For a while now I've been doing 'inner child' work to release the 'expectation of rejection' which has haunted me for as long as I can remember. I can feel my inner child - her anger, her pain, her sense of injustice, her railing against the unfairness of being branded 'difficult', 'defiant', 'troubled' - beginning to soften into the understanding that yes, everything is love or a call for love. She's starting to trust that I love her regardless of what anyone else thinks: that she is loved now as she was not loved then. I begin to see how impossible it was for her to make sense of her mother's rejection and criticism, the bullying, the controlling, the blaming and shaming, the punishments and the ostracisation. And I begin to feel that it's entirely probable that my mother experienced similarly unloving parenting which made her capable of and given to such behaviour.
Pain is passed from one generation to the next until someone is willing to feel it and heal it. This process takes not just awareness but courage, determination and perseverance. Anyone who tells a trauma survivor to 'just get over it', or to 'forgive and forget', does not understand the effect trauma has on brain development and cognition, much less of the heartbreak survivors live with every day...
"Our deepest wound births the pattern we will repeat most often. Find, face and heal the wound, and the pattern will be released." - Jay Taylor
The process of fitting us to the society into which we are born has a lot to answer for, and as well as forgiving and/or understanding, it is our job right now to hold this process to task - to face it bravely, informed by our bone-deep experience, and leave it behind as we stride on fearlessly towards our goal of replacing it with something new and life-serving.

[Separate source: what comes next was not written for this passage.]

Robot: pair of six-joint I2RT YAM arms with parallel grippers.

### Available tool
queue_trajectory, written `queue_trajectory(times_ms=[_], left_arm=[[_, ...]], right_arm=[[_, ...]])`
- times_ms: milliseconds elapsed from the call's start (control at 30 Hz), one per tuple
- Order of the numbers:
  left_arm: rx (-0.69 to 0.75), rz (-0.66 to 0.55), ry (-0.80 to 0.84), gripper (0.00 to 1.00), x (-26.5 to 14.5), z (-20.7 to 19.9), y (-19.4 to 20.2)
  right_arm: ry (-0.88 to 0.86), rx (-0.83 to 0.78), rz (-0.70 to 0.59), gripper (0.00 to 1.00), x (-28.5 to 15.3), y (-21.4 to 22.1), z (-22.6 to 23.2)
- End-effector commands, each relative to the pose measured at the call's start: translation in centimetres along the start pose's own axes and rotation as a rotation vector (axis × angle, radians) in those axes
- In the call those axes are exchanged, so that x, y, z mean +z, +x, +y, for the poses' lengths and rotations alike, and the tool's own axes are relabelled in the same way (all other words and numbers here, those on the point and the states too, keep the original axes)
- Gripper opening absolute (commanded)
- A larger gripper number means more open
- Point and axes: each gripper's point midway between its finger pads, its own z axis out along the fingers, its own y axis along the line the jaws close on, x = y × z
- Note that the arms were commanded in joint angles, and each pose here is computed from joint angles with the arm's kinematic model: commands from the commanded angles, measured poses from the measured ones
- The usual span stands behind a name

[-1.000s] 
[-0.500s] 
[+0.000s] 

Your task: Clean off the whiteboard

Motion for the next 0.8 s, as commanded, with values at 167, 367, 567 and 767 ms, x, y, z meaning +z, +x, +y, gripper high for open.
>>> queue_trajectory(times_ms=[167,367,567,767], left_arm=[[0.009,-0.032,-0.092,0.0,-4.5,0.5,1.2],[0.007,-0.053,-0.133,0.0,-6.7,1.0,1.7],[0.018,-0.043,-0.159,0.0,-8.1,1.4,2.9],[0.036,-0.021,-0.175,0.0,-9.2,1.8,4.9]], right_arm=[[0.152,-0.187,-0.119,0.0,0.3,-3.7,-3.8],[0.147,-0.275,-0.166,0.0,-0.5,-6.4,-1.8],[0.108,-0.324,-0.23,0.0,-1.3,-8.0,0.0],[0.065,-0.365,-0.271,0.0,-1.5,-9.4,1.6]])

And so my heart is beginning to allow the possibility of feeling empathy for the woman whose behaviour caused me so much pain. This is very different from 'ought to', 'should be able to', or 'it is all in the past - move on...'
I begin to understand that when she called my baby body forth from the aether, my mother, too, was calling out for love - a type of love that she was not able to elicit or model; a kind of love which her behaviour towards me actually made impossible. I begin to consider accepting that this was our fate; that there is an opportunity to extract and cultivate new and positive meaning from our shared experience; that, in fact, this process is already unfolding.
As I lay with my own child, reading 'A Course In Miracles', my newly-activated maternal instincts forming a shield of unconditional love, this knowledge began to proliferate in my awareness. My 'rebellious', feisty nature, borne of the lifelong core conflict between my mother and me, began to take an accounting of itself. 17 years later, this life-changing process continues to work its way through my system, still driving me to seek out the truth, bringing wave after wave of new insight.

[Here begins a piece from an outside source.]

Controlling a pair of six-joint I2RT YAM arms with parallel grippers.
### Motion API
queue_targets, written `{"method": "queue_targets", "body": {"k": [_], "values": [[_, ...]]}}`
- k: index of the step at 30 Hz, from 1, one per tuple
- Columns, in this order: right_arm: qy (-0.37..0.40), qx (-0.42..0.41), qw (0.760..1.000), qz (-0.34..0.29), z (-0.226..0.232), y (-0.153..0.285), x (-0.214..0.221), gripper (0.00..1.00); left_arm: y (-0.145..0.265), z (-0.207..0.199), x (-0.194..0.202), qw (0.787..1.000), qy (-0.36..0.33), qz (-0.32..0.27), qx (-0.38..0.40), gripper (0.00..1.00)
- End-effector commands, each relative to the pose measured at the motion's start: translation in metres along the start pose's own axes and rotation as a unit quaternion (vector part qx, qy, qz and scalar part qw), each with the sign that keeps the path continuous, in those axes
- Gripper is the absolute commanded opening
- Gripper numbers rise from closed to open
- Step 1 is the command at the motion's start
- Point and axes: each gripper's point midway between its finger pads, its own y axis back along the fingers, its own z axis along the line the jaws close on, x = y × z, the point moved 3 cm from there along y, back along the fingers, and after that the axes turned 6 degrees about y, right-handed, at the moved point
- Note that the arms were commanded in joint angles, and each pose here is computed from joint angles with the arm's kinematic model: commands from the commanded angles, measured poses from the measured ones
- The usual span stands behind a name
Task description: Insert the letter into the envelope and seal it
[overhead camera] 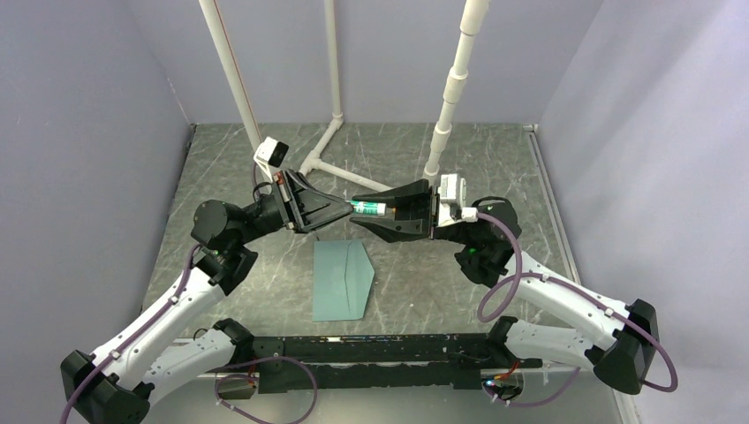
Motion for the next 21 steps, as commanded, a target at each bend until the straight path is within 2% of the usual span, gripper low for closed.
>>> {"method": "queue_targets", "body": {"k": [1, 8, 12, 16, 18, 21], "values": [[0.022, -0.002, 0.999, -0.029, -0.003, -0.006, -0.025, 0.41, 0.002, -0.011, 0.001, 1.000, -0.014, -0.004, 0.020, 0.02], [0.015, -0.004, 1.000, -0.019, -0.004, -0.009, -0.020, 0.38, 0.002, -0.013, 0.001, 1.000, -0.018, -0.002, 0.021, 0.02], [0.014, -0.007, 1.000, -0.017, -0.004, -0.011, -0.022, 0.27, 0.002, -0.013, 0.001, 1.000, -0.017, -0.005, 0.024, 0.03], [0.010, -0.008, 1.000, -0.006, -0.004, -0.011, -0.017, 0.21, 0.002, -0.015, 0.002, 0.999, -0.022, -0.001, 0.026, 0.03], [0.009, -0.007, 1.000, -0.003, -0.004, -0.011, -0.015, 0.22, 0.002, -0.016, 0.002, 0.999, -0.023, -0.001, 0.028, 0.03], [0.008, -0.005, 1.000, 0.002, -0.004, -0.010, -0.012, 0.34, 0.002, -0.017, 0.002, 0.999, -0.024, -0.001, 0.030, 0.02]]}}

Humanity is evolving, and I am evolving, too. All over the world, our experiences are mirroring each other. There are more of us awakening to this realisation every day. It's a truly global phenomenon.
We are living through the beginning of the end. The current paradigm is not sustainable, just as my mother's relationship with me - and ultimately with her own existence - was not sustainable. This cruel world is beginning to fall apart, to face its own dysfunction in ways which will transform or kill it. Those of us who feel will this suffer accordingly, but our suffering and insight are driving us to create (and experience) something radically new - a new way of life for ourselves and our offspring.

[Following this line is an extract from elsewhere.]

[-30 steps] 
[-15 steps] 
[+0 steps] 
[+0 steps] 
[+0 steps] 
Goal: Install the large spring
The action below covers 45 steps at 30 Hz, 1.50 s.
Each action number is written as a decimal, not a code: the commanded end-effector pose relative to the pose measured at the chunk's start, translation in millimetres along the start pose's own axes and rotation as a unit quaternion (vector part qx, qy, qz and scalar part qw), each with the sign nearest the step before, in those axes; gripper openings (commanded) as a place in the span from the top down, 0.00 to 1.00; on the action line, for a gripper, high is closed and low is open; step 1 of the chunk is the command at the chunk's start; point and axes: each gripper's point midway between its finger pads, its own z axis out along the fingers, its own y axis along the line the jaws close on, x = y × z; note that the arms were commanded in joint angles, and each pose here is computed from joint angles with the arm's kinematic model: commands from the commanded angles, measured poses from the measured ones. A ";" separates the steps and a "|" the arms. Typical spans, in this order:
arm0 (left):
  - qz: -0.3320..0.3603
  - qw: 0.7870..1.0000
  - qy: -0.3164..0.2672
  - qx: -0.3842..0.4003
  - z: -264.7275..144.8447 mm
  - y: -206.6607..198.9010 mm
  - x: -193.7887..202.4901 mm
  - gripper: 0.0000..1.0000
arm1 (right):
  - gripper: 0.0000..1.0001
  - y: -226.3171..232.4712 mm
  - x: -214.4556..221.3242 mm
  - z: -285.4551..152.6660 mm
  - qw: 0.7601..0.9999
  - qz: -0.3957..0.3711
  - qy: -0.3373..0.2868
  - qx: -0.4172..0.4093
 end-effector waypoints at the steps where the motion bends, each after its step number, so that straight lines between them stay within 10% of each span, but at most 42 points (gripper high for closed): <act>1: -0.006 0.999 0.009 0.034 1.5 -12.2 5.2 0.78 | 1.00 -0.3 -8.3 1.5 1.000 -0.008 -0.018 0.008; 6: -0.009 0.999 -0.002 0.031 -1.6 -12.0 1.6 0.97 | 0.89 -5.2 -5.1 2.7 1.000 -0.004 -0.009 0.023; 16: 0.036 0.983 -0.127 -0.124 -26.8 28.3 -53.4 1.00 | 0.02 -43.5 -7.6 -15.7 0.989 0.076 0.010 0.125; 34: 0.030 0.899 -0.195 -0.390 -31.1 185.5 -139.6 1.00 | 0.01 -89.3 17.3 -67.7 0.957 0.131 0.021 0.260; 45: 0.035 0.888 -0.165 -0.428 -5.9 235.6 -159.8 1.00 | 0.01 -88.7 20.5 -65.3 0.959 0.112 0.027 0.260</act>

Everything is love or a call for love.
All the hurt and pain and anger I carried for so long is birthing a new me - a version of me who is more capable of loving and being loved than ever before. Bringing trauma to the light allows its shadows to be cast out, or to be enjoyed for their own beauty, or to be played with, danced with, LOVED.
"That which divides must be abandoned in favour of that which unites" - Jay Taylor
Do you hear the Call?
The original painting 'A Call For Love' is available to art investors worldwide via my online store.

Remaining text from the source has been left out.